What use is pedantry to start with, but what use is a pedantry that has no connection with how most people think? I think this while translating, and remember some old thoughts I would have when comparing a translated text with its original – ‘ha ha, what were they thinking there, that’s not what it should say’. But of course, when you take a single piece of a jigsaw and compare it to another jigsaw showing the same image, but cut in a different way, it can’t really help you at all. ‘I wouldn’t have put that piece there’ – but your piece wouldn’t have fit there. You have to cut the entire jigsaw yourself.
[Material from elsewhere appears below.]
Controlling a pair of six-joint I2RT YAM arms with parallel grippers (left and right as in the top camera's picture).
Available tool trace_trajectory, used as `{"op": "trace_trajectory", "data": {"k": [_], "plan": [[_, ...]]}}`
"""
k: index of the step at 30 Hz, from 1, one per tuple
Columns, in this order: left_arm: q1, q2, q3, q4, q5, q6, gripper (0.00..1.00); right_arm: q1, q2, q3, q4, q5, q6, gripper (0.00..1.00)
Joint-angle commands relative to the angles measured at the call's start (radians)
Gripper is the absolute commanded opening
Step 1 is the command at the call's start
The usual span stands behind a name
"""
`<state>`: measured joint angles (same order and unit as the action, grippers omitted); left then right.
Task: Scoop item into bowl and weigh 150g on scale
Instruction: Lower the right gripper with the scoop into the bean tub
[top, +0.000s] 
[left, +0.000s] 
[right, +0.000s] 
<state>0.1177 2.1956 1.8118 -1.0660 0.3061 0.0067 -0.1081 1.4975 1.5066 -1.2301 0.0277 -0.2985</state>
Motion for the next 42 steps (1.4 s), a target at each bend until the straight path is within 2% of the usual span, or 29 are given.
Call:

More thoughts on children – to ask whether we should have kids has something to do with fear of collapse, and the idea that life amongst collapse isn’t worth living. To ask that question, is it okay to have kids, is more and more obviously a question about whether life is worth living. We’ve always been aware of our mortality, and that pain is part of life. What has changed?
There’s this fear that a collapse is coming, and that, if we have kids, then those kids will be involved in that collapse by our action. And so will we! There is more than a little of quietus happening here.
People can decide not to have kids, sure. But it isn’t legitimate to generalise that to it’s not okay to have kids, in the same way that you can’t legitimately say it’s not okay to be alive. You don’t have the authority.
But maybe this is an unashamedly selfish concern. I don’t want to have to see my own children do this or that. Having kinds tears you apart, rips your heart out of your body and trails it along behind you except when it goes missing and you don’t know where it is, and sometimes you have to go to A&E with it and it’s the worst thing in the world. But that’s always been the case. A strange concern. “I never want to bring a child into a world where they would die” “I hate to tell you this, but…”
Reviewing a poetry book is a strange activity. Like reviewing food. But do you like this sort of luxury? A sparse luxury? Or do you like a full and rigid luxury? Or a broken, scattered luxury? Do you like your luxury on toast? Or scattered with caviar? Buffet or sit down meal?